Assignment
Run through the data and copy out every line that mentions the word "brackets".
• • • • •
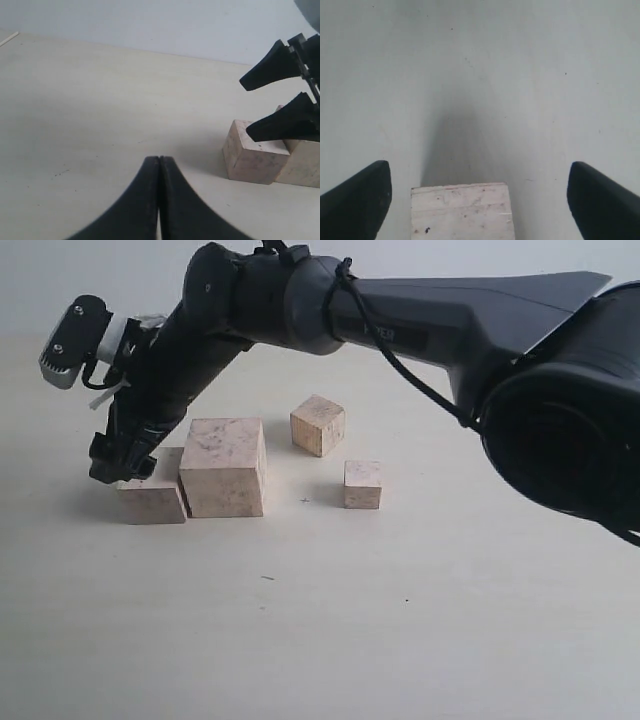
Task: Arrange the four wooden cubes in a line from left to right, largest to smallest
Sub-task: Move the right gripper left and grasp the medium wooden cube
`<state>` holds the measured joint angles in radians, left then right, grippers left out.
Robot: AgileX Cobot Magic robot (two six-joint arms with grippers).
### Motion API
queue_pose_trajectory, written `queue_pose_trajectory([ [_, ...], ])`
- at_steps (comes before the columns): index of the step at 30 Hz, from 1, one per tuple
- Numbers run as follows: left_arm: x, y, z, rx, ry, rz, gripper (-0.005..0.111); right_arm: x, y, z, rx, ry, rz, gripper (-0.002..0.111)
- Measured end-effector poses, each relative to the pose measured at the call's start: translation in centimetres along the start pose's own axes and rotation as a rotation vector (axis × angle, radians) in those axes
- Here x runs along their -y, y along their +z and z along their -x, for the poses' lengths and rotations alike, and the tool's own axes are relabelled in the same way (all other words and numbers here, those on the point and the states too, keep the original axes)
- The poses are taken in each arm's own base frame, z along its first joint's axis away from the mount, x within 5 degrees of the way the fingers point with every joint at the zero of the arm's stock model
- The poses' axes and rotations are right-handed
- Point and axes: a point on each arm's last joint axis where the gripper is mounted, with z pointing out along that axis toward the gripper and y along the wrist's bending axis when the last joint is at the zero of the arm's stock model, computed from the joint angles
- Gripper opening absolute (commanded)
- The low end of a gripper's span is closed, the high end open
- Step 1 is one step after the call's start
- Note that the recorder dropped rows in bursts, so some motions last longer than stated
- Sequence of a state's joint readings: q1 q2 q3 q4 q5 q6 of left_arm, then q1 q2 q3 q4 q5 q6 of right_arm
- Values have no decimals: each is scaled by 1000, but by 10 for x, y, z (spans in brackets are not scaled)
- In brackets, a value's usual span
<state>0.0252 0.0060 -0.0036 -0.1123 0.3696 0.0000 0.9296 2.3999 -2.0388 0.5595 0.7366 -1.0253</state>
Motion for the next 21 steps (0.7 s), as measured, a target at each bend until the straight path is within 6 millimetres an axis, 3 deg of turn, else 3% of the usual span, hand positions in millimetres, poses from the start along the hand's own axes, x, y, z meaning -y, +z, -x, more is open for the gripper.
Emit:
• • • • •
Written solution
- Values have no decimals: each is scaled by 1000, but by 10 for x, y, z (spans in brackets are not scaled)
- In brackets, a value's usual span

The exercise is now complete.